THE PROBLEM -> Give back exactly the stretch of data below from the line holding "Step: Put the" through the line holding "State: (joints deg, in", both ends included, and leave the remaining lines out.

INFORMATION SUPPLIED ->
* * * *

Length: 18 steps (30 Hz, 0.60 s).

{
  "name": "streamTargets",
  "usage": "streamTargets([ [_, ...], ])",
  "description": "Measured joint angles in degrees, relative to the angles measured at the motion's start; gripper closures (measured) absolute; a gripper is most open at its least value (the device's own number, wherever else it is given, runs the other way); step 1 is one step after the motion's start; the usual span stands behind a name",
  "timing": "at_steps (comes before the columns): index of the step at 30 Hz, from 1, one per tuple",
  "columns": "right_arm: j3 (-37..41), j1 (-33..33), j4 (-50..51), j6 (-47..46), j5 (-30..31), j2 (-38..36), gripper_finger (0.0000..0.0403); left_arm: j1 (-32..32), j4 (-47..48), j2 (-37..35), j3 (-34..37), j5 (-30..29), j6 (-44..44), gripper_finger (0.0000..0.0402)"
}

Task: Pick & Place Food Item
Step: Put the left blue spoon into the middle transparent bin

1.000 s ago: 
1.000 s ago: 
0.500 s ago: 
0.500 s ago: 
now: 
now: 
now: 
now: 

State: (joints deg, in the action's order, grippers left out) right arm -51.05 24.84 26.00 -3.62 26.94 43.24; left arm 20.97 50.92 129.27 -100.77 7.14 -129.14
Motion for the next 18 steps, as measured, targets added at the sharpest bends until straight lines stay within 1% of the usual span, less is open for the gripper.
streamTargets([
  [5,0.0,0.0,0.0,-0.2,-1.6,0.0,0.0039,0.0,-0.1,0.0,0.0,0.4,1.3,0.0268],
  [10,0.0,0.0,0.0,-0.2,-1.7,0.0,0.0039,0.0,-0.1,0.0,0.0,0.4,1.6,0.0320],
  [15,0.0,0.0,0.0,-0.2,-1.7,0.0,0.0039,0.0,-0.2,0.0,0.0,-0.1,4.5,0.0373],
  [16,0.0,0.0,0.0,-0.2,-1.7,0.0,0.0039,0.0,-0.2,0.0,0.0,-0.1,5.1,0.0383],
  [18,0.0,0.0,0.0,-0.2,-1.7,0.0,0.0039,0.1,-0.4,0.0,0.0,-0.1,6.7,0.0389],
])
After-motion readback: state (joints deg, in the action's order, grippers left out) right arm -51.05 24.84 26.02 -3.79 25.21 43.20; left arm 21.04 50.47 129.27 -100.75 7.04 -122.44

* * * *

COMPLETED EXERCISE ->
Step: Put the left blue spoon into the middle transparent bin

1.000 s ago: 
1.000 s ago: 
0.500 s ago: 
0.500 s ago: 
now: 
now: 
now: 
now: 

State: (joints deg, in the action's order, grippers left out) right arm -51.05 24.84 26.00 -3.62 26.94 43.24; left arm 20.97 50.92 129.27 -100.77 7.14 -129.14

That concludes the exercise.